───── Collected data ─────
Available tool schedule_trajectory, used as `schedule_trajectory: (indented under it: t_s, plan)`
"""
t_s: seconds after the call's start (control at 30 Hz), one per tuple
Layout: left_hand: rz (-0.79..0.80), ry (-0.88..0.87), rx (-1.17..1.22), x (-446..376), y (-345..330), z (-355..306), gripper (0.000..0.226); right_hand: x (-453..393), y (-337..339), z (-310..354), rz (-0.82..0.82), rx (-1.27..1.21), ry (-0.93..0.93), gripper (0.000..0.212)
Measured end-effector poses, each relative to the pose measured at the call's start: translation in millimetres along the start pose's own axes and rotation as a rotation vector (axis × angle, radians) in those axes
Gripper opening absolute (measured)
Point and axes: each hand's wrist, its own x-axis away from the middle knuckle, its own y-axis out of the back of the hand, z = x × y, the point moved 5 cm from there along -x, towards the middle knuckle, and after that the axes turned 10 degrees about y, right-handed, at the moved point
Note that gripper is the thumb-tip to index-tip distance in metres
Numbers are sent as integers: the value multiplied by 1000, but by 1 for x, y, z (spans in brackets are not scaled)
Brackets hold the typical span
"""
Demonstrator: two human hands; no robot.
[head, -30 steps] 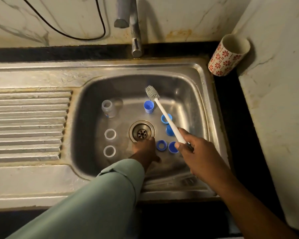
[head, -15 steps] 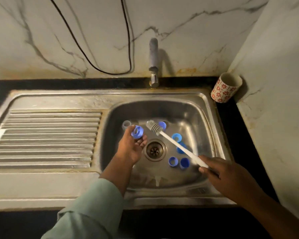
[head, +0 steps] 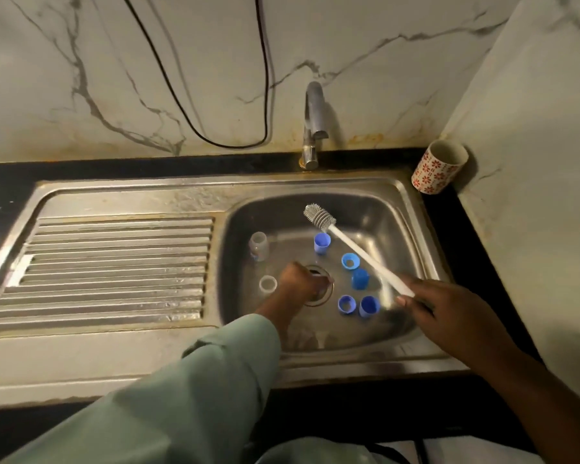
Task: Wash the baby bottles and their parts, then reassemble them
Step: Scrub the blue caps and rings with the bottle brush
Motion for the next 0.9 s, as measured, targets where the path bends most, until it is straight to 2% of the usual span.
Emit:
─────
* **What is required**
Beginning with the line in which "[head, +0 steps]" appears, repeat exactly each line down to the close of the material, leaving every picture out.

* **Problem solution**
[head, +0 steps] 
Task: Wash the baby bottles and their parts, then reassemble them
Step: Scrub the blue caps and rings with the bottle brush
Motion for the next 0.9 s, as measured, targets where the path bends most, until it is straight to 2% of the usual span.
Emit:

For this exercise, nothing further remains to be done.